“And after that,” she concluded, “there was an end of it. My Helena would not have the parson’s daughter’s leavings. And quite right.” She shut up her mouth with a snap.
But she opened it again immediately.
“Nevertheless,” she went on, “I consider she exaggerates. Especially because she cared for you, and your previous belle evidently did not. It is for that I am come. The step is absurd, perhaps, but what is that to me? I am come to say the marriage with this little rabbit-eye is a farce. It must be prevented. Go tell my Helena that there is nothing between you and the fiancée of your brother. Women are vain; who knows but what this Ursula has lied? You appear sincere. And I say one thing more, though I should not. Mark me. Helena will marry you if she can. She is proud, poor little thing, as she has a right to be, but—Ah, these men, these men! Then you will bid the little comrade go away home. I do not love you, Monsieur Gerard. I do not say these things for love of you. But they are true.”

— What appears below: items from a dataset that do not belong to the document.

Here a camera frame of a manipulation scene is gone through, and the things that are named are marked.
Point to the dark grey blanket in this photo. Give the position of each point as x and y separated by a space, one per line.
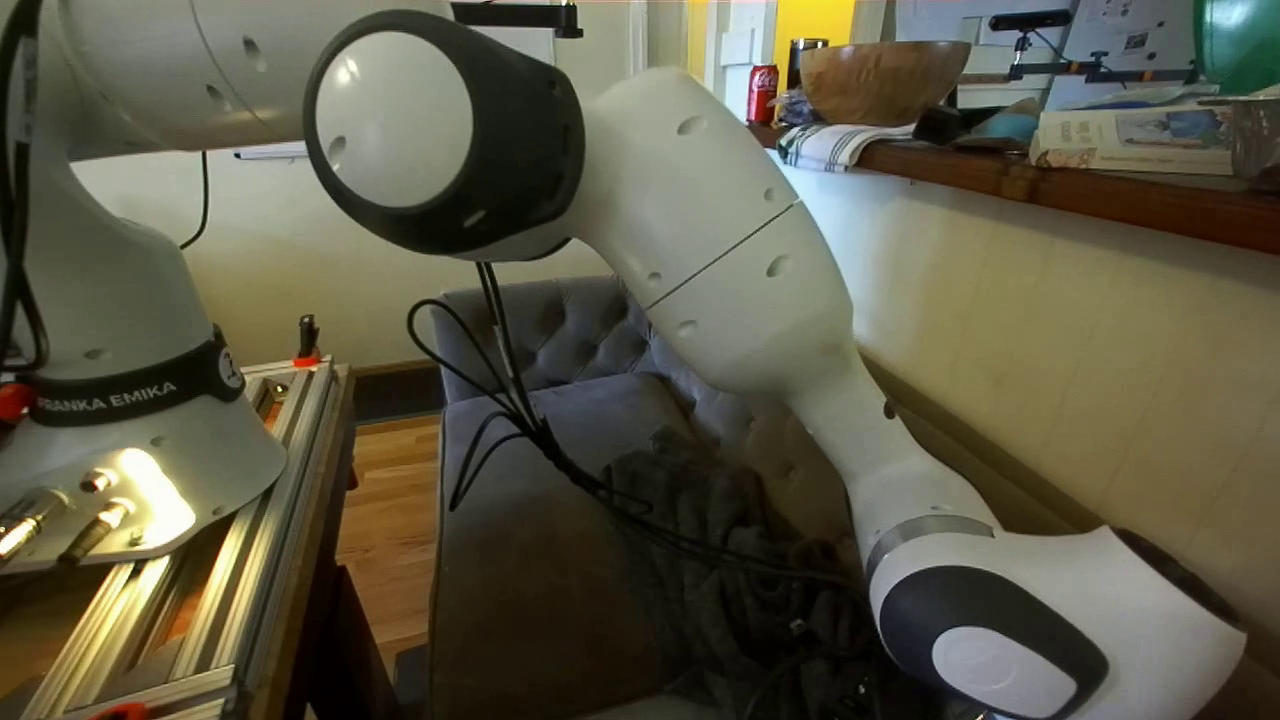
746 561

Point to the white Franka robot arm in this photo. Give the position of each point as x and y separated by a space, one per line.
723 226

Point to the grey tufted sofa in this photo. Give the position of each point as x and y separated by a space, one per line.
533 584

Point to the striped folded towel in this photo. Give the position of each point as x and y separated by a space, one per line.
833 144

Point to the red drink can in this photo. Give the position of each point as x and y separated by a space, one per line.
762 95

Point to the small red black clamp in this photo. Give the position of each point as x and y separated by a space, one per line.
311 343

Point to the wooden bowl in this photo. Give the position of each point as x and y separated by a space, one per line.
882 82

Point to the clear glass container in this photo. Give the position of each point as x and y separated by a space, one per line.
1256 133

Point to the green ball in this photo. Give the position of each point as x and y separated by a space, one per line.
1242 43

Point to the aluminium frame robot table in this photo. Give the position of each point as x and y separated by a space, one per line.
267 532

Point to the wooden wall shelf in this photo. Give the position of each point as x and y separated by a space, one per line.
1066 186

“HE WENT FORWARD WITH HIS FINGERS AT HIS COLLAR-STUD”
She had spoken with suppressed vehemence, she now smiled a thin smile, and her lips trembled.

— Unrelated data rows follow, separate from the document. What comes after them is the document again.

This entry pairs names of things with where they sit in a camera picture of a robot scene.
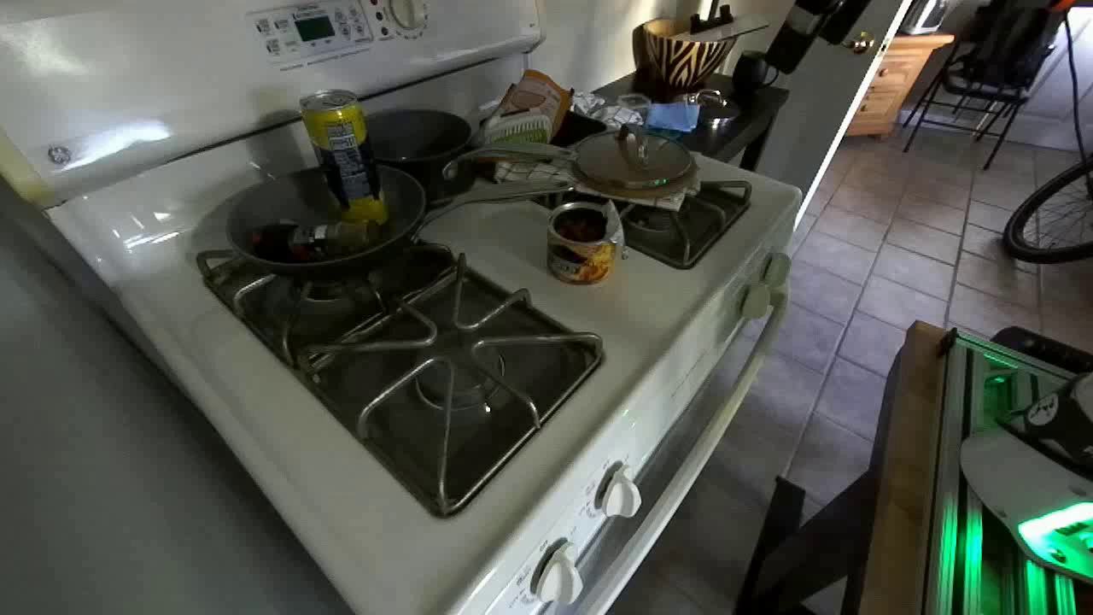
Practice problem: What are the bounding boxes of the white oven door handle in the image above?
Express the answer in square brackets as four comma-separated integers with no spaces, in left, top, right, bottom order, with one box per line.
[565,286,792,615]

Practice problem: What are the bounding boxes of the black mug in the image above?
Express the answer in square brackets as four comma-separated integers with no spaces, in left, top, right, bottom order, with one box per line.
[732,50,780,113]

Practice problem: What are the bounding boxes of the dark pot with handle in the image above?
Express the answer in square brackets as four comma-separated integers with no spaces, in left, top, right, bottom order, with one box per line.
[361,106,575,207]

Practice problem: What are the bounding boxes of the orange card package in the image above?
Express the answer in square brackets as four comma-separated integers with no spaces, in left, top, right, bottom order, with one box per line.
[481,67,577,153]

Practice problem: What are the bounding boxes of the yellow bottle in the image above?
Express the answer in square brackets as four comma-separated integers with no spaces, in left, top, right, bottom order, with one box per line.
[297,89,388,231]

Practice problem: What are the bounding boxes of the grey refrigerator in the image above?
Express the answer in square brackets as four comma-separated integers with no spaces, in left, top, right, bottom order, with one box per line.
[0,179,353,615]

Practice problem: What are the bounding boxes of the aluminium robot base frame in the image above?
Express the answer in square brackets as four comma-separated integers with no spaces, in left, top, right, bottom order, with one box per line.
[930,323,1093,615]

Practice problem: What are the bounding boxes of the black single burner grate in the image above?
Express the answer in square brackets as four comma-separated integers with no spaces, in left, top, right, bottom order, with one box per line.
[531,174,755,273]

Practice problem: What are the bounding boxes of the white stove knob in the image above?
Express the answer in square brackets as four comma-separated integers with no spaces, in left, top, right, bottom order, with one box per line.
[758,248,797,290]
[530,537,587,610]
[738,281,780,323]
[592,458,646,522]

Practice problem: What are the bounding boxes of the glass pot lid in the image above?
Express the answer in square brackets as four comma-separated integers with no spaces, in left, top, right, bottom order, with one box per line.
[566,123,699,198]

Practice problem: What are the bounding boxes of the zebra pattern bowl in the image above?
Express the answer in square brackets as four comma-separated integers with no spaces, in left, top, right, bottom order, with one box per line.
[629,14,743,94]

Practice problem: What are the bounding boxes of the black chair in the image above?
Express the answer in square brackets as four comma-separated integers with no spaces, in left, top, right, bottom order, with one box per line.
[902,0,1083,174]

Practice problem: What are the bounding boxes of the wooden dresser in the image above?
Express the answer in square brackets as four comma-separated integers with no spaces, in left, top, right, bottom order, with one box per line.
[845,30,960,142]

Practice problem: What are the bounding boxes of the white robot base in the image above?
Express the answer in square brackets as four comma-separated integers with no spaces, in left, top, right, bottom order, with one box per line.
[956,372,1093,586]

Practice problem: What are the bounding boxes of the black side table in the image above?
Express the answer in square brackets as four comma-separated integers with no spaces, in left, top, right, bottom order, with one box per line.
[587,73,792,174]

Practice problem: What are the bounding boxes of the small glass bowl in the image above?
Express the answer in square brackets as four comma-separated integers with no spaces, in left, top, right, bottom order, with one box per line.
[687,85,742,135]

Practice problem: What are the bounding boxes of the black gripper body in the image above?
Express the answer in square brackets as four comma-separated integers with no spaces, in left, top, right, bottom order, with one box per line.
[792,0,873,47]

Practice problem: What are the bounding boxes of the wooden board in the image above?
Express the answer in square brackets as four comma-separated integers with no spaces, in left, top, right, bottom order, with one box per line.
[857,318,956,615]

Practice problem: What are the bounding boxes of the white gas stove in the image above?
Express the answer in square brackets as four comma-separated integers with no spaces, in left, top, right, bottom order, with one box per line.
[0,0,805,615]

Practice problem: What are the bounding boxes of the black double burner grate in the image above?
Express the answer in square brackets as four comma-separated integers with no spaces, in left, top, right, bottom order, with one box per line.
[194,242,607,519]

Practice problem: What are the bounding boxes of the blue sponge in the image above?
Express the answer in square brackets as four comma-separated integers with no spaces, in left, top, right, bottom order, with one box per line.
[637,99,705,141]

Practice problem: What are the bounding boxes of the black stand legs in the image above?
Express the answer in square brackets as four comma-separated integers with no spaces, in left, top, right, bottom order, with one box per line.
[732,467,882,615]

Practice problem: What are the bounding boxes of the bicycle wheel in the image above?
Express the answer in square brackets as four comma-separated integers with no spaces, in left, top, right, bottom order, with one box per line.
[998,156,1093,269]

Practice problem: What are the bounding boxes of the dark frying pan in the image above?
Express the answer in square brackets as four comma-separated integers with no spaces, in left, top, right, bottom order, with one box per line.
[222,156,582,276]

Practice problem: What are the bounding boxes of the open tin can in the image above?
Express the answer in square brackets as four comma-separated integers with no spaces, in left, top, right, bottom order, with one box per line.
[544,198,629,286]

“I do not know what to say or think,” replied Gerard, greatly agitated. “Towards Ursula, at least, I am innocent. What interest can she have had in ruining my chance with Helena? Mademoiselle, you—you must really excuse me. I am going out to dinner. I shall be late as it is!” He started gladly to his feet.

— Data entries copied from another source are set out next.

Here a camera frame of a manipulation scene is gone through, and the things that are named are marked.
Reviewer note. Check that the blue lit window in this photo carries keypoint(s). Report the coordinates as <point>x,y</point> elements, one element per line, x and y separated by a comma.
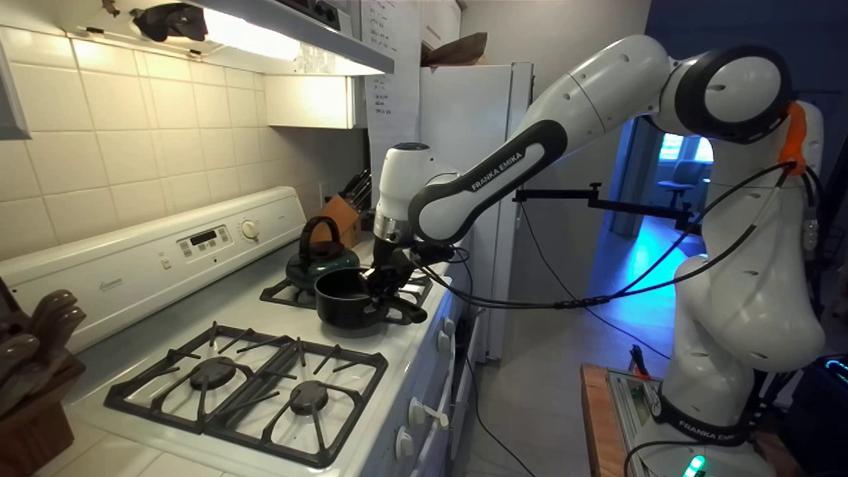
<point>683,149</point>

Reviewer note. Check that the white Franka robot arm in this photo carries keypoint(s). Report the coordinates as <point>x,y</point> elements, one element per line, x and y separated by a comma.
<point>750,294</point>

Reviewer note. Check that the dark green kettle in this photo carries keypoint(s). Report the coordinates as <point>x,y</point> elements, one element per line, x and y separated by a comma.
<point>308,260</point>

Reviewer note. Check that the white cabinet beside hood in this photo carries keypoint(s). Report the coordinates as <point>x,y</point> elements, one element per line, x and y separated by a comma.
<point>308,101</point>

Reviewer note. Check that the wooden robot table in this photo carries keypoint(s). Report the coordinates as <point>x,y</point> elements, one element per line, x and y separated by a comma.
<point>598,433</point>

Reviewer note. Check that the metal base plate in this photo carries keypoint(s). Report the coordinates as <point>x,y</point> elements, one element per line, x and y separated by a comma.
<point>636,407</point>

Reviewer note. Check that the black camera boom rod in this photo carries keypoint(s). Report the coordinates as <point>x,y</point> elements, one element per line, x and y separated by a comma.
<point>636,209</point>

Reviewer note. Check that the white panel with handwritten notes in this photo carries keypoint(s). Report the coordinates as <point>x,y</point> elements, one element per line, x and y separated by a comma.
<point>392,88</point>

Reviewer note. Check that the black cast iron stove grate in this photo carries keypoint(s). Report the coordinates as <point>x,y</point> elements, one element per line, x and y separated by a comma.
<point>286,294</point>
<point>280,366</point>

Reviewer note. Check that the black device under hood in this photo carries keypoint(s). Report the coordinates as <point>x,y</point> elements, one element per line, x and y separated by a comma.
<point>173,23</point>

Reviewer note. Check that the white gas stove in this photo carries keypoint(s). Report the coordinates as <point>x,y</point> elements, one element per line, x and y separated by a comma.
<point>132,266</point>

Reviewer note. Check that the white stove knob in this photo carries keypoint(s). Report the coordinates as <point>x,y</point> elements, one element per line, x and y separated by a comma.
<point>404,443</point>
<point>424,414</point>
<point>449,325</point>

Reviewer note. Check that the white range hood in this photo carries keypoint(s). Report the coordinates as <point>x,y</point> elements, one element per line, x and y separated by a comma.
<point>300,44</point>

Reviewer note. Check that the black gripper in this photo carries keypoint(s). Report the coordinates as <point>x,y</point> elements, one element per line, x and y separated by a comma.
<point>392,255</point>

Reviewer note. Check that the white refrigerator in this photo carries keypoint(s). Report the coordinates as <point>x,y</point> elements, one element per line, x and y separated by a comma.
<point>466,107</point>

She also rose, with a great rustle of scorn.
“Good-night, Monsieur,” she said. “A benevolent fairy—remember there are old fairies—has shown you the hole in the hedge; will you have the sense to creep through unscratched? Ah, be sure that I should rather have barred your path with my body, but that love cannot bear to see the whole life of the beauty benumbed in the wrong prince’s arms. Princes, forsooth!” She dropped him a courtesy and hurried away.